Eat My Flesh and Drink My Blood

How did that work out for Capernaum, you ask? Well, that city and its surrounding regions may well have seen more miracles and heard more instruction than anywhere else in Israel, but the residents of Capernaum failed to respond to the Lord’s generosity.

John’s gospel records that it was in Capernaum that Jesus finally divided wheat from chaff among his own disciples by antagonizing the unbelieving ones (and perplexing the believing ones) with the repeated declaration that they must eat the flesh of the Son of Man and drink his blood in order to have life. John sums up the story by saying, “After this many of his disciples turned back and no longer walked with him.”

It is difficult to construe this as anything but a deliberate act.

Down to Hades

Luke preserves for us what may have been the Lord’s final words about the city he had made his home. “And you, Capernaum, will you be exalted to heaven? You shall be brought down to Hades.” To fail to hear Jesus was to fail to hear God: “The one who rejects me rejects him who sent me.”

The place the Lord made his earthly home is reserved for the greatest possible judgment.

The Bottom Line

Now, you and I are said to be the “aroma of Christ to God among those who are being saved” in this world. That’s quite a pair of sandals to fill, and none of us is remotely up to it. If my life provides even the faintest, tiniest reminder of him — if people I encounter along the way experience even a microscopic fraction of the same reaction he inspired — well, that might be something.
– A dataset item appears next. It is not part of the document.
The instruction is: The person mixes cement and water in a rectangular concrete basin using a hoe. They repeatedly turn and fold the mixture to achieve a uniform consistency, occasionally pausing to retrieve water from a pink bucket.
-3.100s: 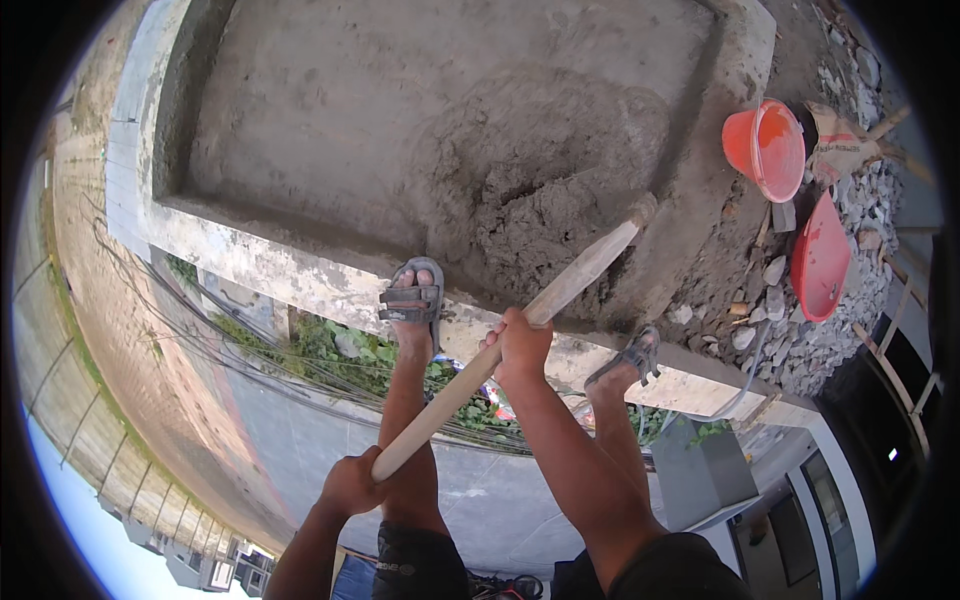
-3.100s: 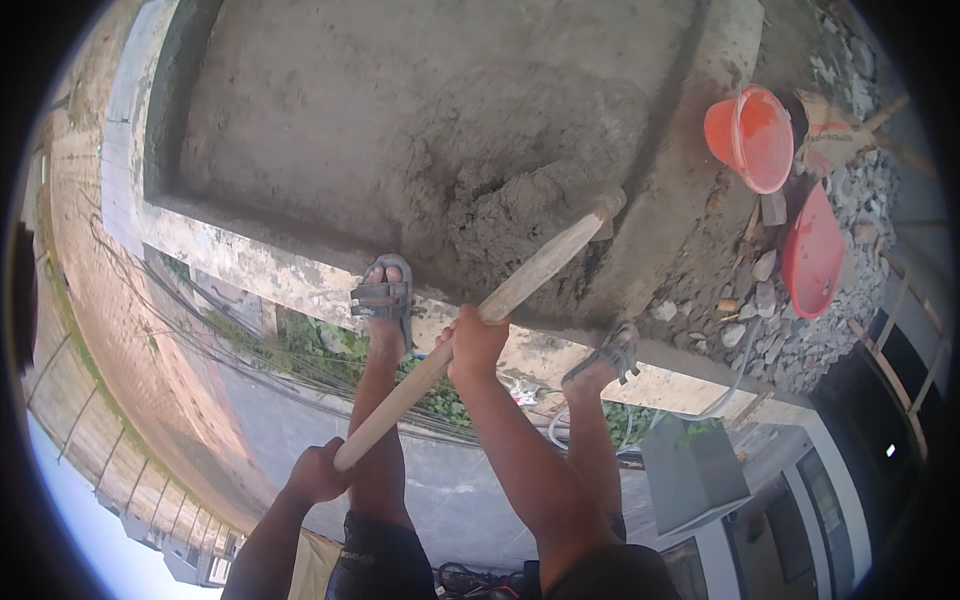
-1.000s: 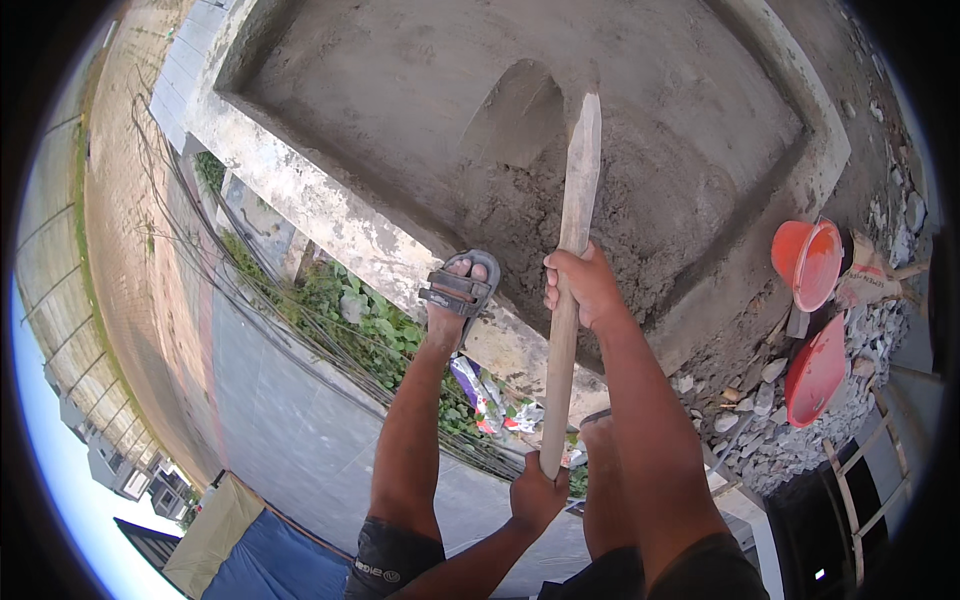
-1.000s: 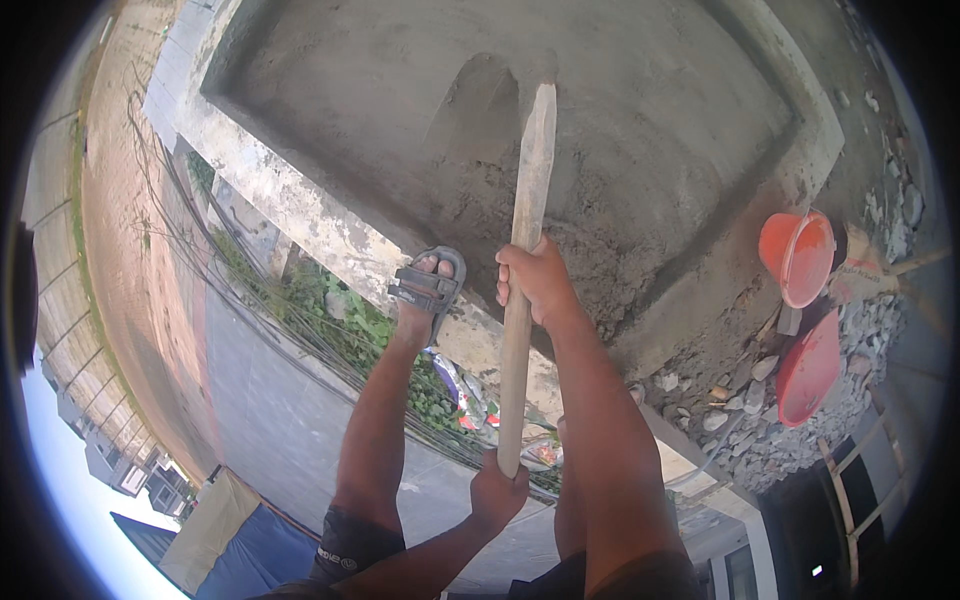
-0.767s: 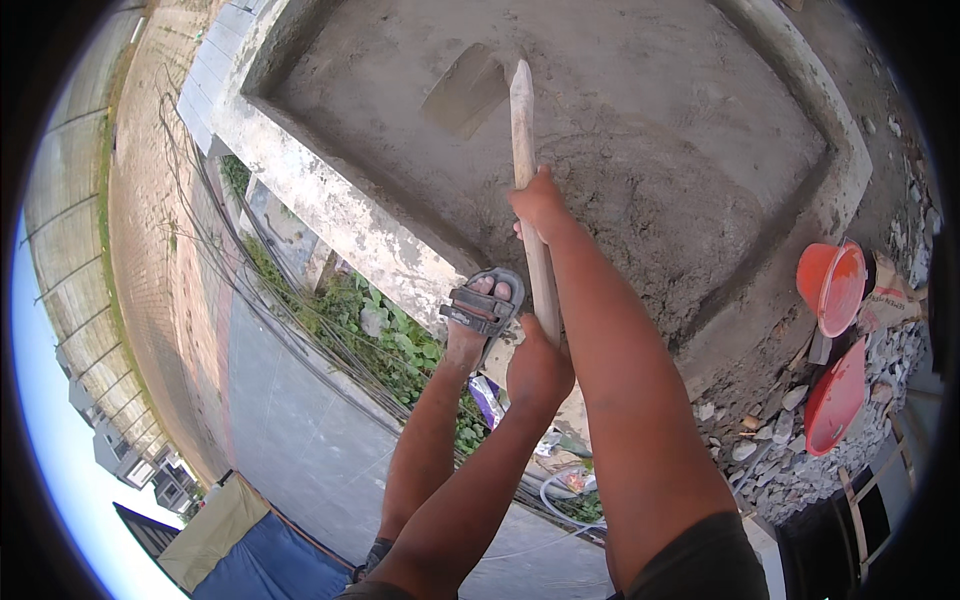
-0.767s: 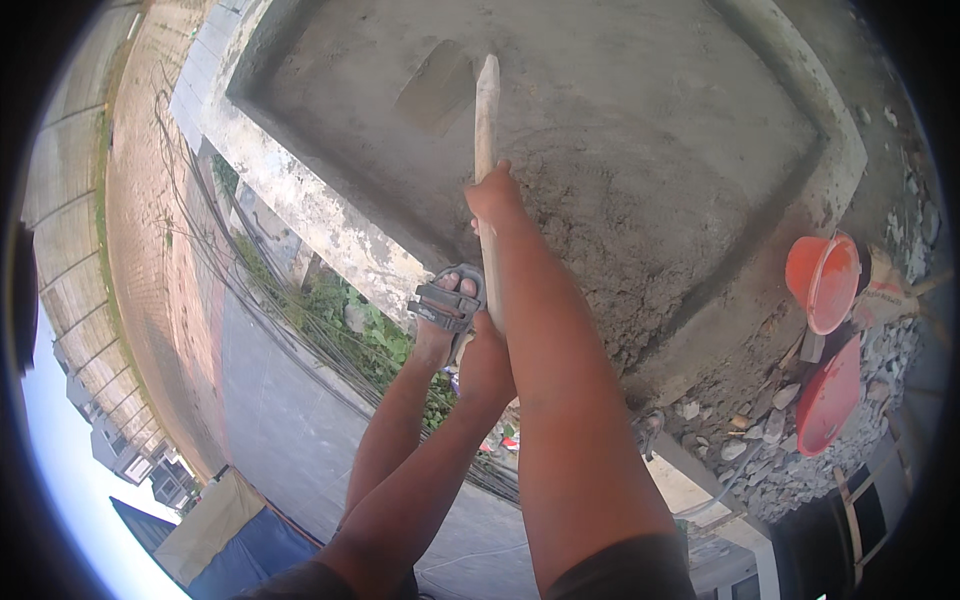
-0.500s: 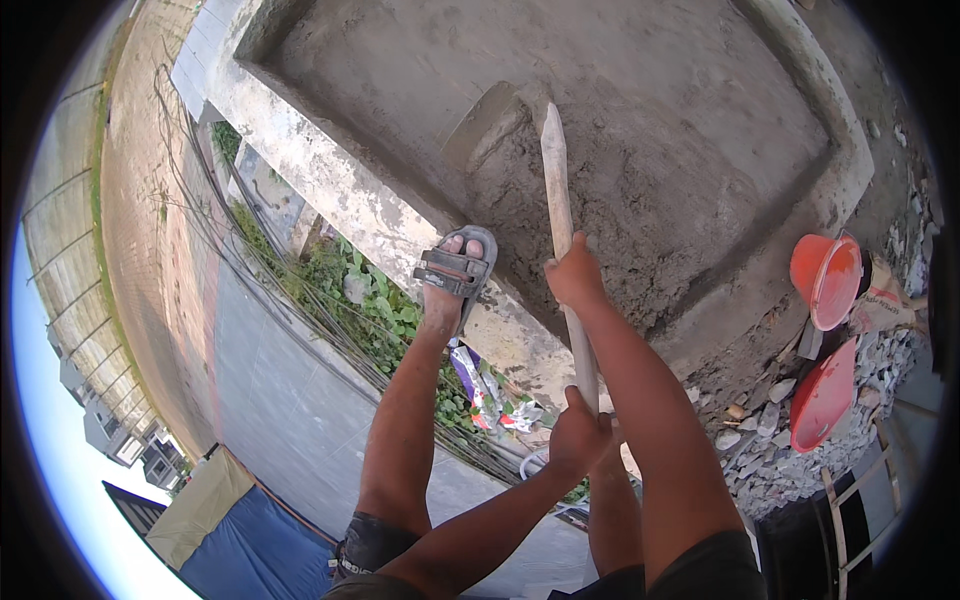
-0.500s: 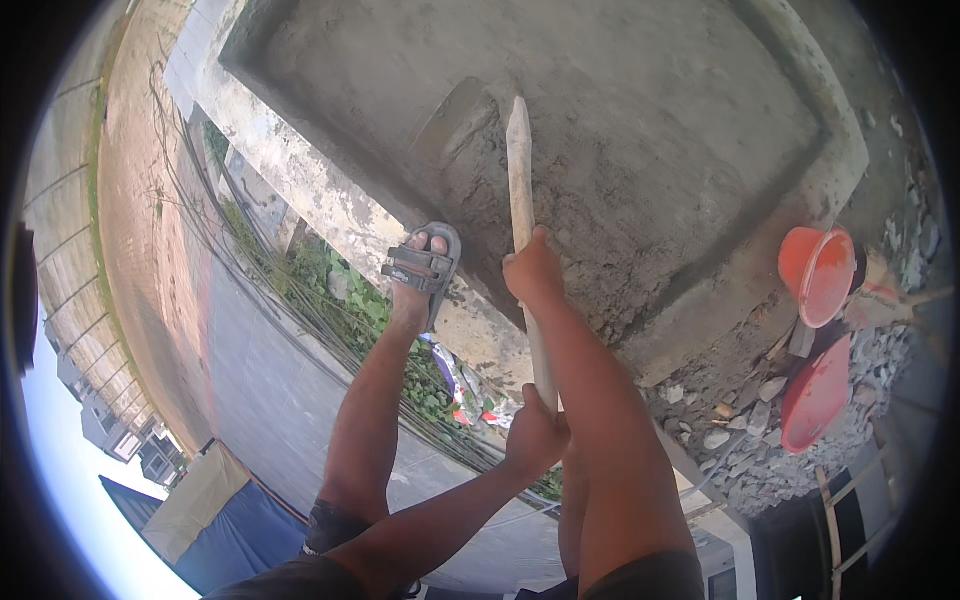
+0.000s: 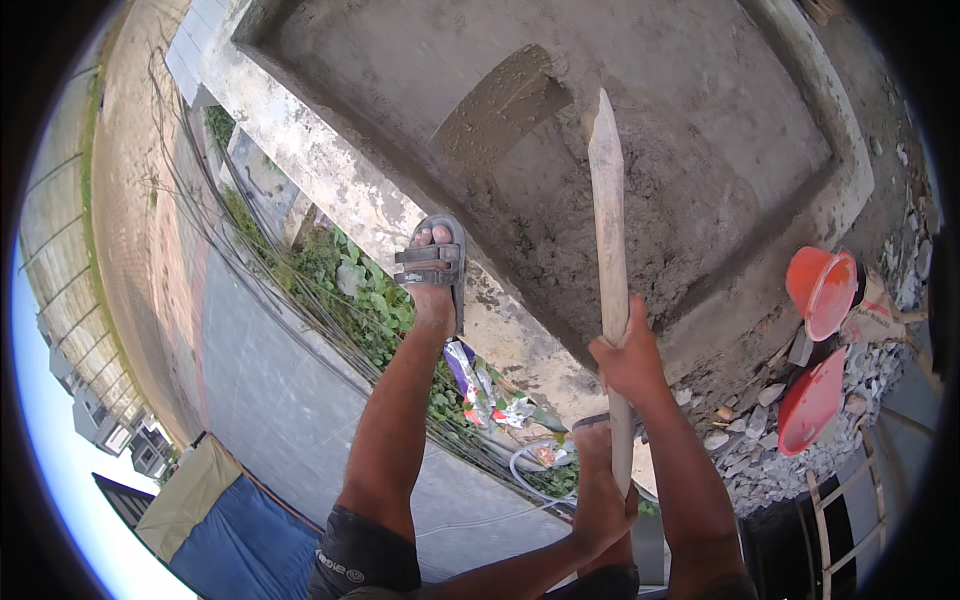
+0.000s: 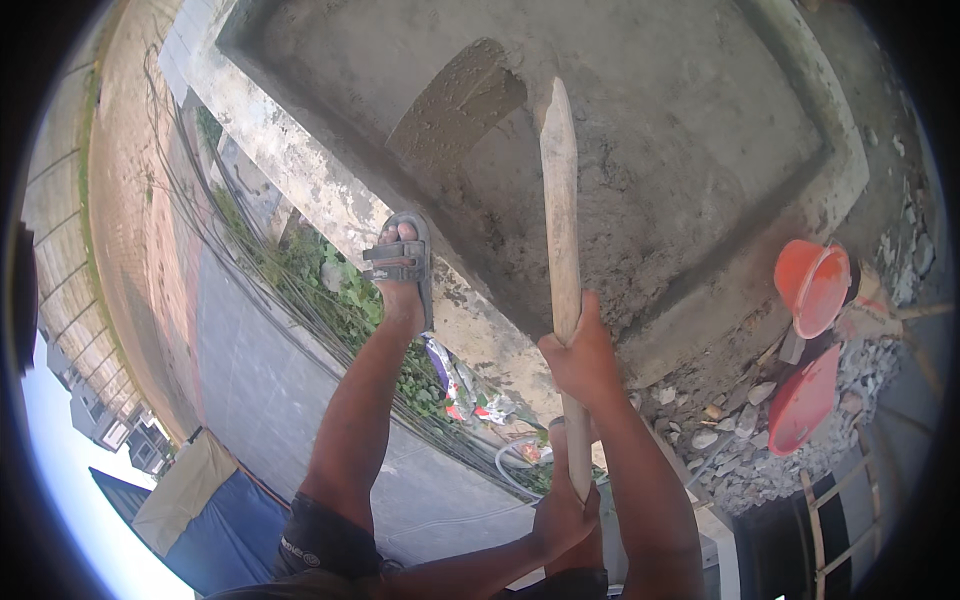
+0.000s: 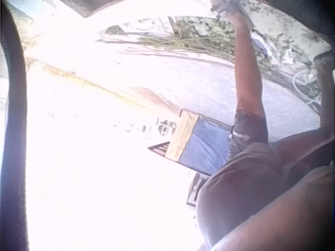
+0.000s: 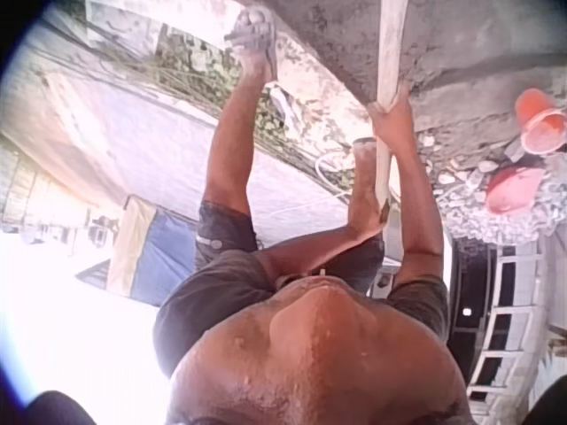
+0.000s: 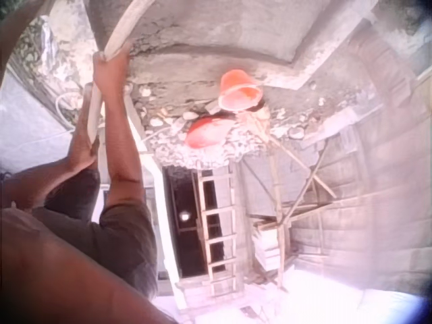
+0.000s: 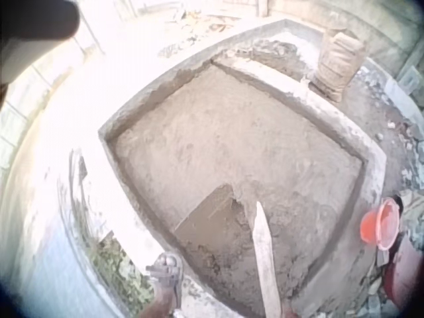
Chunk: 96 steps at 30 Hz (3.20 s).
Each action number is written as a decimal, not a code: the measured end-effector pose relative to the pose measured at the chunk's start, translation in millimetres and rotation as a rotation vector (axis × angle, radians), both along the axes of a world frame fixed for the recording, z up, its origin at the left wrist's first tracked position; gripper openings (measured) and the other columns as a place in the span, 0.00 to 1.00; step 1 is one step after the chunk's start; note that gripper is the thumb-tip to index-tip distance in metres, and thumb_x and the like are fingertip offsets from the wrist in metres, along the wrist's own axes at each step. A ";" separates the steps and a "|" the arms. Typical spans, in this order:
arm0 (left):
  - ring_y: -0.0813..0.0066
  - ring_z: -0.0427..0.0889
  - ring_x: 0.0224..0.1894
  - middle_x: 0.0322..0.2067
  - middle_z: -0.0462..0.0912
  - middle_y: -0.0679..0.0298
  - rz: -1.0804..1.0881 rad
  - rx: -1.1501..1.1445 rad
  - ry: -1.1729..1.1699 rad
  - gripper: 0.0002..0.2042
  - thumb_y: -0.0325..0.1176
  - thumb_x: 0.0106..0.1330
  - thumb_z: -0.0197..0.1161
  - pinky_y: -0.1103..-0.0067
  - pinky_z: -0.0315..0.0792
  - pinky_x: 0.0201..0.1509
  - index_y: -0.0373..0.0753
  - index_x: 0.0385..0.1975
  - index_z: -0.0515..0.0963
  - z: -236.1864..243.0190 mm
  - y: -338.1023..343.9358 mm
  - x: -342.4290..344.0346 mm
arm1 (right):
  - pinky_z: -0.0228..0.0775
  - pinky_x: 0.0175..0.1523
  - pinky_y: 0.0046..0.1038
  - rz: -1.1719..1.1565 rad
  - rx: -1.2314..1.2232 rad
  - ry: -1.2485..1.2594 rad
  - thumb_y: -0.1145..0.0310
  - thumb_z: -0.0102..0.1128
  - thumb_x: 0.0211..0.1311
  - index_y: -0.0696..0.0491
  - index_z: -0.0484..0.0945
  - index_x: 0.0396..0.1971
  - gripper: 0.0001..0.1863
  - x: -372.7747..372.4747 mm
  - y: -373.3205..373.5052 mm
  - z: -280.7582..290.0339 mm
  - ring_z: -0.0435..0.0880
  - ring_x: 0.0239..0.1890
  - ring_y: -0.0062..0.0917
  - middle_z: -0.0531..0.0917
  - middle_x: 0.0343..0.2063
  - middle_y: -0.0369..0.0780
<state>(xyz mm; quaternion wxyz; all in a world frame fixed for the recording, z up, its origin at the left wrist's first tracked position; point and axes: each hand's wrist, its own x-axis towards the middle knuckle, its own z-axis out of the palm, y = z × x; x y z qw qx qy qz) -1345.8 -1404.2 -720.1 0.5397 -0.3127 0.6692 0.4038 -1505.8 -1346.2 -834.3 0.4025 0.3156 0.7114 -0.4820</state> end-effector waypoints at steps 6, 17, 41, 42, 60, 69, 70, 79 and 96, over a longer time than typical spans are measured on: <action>0.38 0.83 0.35 0.32 0.81 0.38 0.063 -0.055 0.321 0.33 0.45 0.55 0.72 0.58 0.77 0.37 0.30 0.44 0.56 -121.5 -69.6 -121.2 | 0.80 0.29 0.33 0.050 -0.032 0.074 0.72 0.57 0.57 0.61 0.52 0.64 0.36 -151.6 -102.6 -120.5 0.85 0.22 0.36 0.82 0.33 0.54; 0.34 0.81 0.34 0.29 0.79 0.34 0.173 0.135 0.077 0.23 0.32 0.63 0.58 0.55 0.76 0.37 0.27 0.48 0.55 -46.2 55.1 69.4 | 0.74 0.54 0.43 0.339 0.192 -0.228 0.69 0.61 0.56 0.59 0.55 0.64 0.37 33.9 10.2 -57.6 0.80 0.51 0.49 0.79 0.46 0.59; 0.39 0.82 0.40 0.34 0.81 0.37 -0.298 0.046 0.266 0.26 0.35 0.58 0.63 0.56 0.75 0.45 0.32 0.52 0.60 -135.2 -8.1 -166.4 | 0.76 0.23 0.30 -0.349 0.090 0.017 0.72 0.55 0.61 0.62 0.54 0.63 0.33 -171.2 43.5 -136.2 0.79 0.22 0.27 0.78 0.36 0.50; 0.39 0.82 0.40 0.34 0.81 0.37 -0.311 0.070 0.246 0.27 0.36 0.57 0.63 0.56 0.75 0.45 0.32 0.52 0.60 -129.4 -8.4 -142.5 | 0.75 0.22 0.30 -0.316 0.109 -0.020 0.72 0.55 0.61 0.62 0.54 0.63 0.33 -143.8 45.2 -133.2 0.79 0.21 0.27 0.78 0.34 0.49; 0.39 0.80 0.46 0.48 0.75 0.35 -0.141 0.164 0.127 0.35 0.36 0.58 0.61 0.58 0.73 0.54 0.32 0.64 0.53 4.5 -4.1 39.0 | 0.69 0.18 0.27 -0.391 -0.046 -0.029 0.78 0.55 0.54 0.61 0.57 0.55 0.28 21.4 49.7 53.6 0.77 0.14 0.25 0.75 0.25 0.43; 0.41 0.84 0.38 0.34 0.81 0.36 -0.059 0.060 0.399 0.22 0.33 0.58 0.63 0.59 0.77 0.40 0.30 0.49 0.65 -130.6 -34.6 -138.6 | 0.81 0.31 0.36 -0.092 0.168 0.149 0.73 0.57 0.58 0.62 0.58 0.60 0.31 -151.3 -16.0 -130.1 0.86 0.33 0.41 0.81 0.39 0.56; 0.41 0.83 0.38 0.35 0.81 0.36 -0.077 0.034 0.314 0.23 0.33 0.58 0.63 0.59 0.77 0.41 0.29 0.49 0.65 -124.3 -36.5 -122.7 | 0.82 0.34 0.37 -0.029 0.224 0.137 0.73 0.58 0.58 0.62 0.58 0.59 0.30 -133.5 -22.3 -132.8 0.86 0.37 0.44 0.81 0.40 0.57; 0.40 0.83 0.36 0.30 0.81 0.37 -0.314 0.060 -0.214 0.27 0.41 0.60 0.61 0.58 0.78 0.39 0.24 0.48 0.63 -8.4 -19.7 36.9 | 0.76 0.44 0.43 -0.179 0.181 -0.121 0.70 0.61 0.54 0.63 0.59 0.55 0.30 111.8 16.2 -55.7 0.83 0.42 0.51 0.80 0.36 0.59; 0.44 0.85 0.35 0.30 0.83 0.43 -0.798 -0.100 0.404 0.25 0.38 0.59 0.60 0.57 0.78 0.43 0.33 0.53 0.64 -124.1 39.6 -171.3 | 0.71 0.22 0.29 -0.793 -0.098 0.260 0.75 0.57 0.59 0.61 0.58 0.53 0.25 -127.8 139.9 -107.0 0.74 0.19 0.24 0.72 0.27 0.42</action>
But we are also said to be the fragrance from death to death among those who are perishing. When we live like Christ, people are bound to respond to us almost as negatively as they responded to him.

That means wherever we make our home is just a little bit like Capernaum, in the sense that it stands to either benefit tremendously from our presence or to incur tremendous judgment by ignoring our testimony.

Assuming, of course, that we have a testimony to ignore.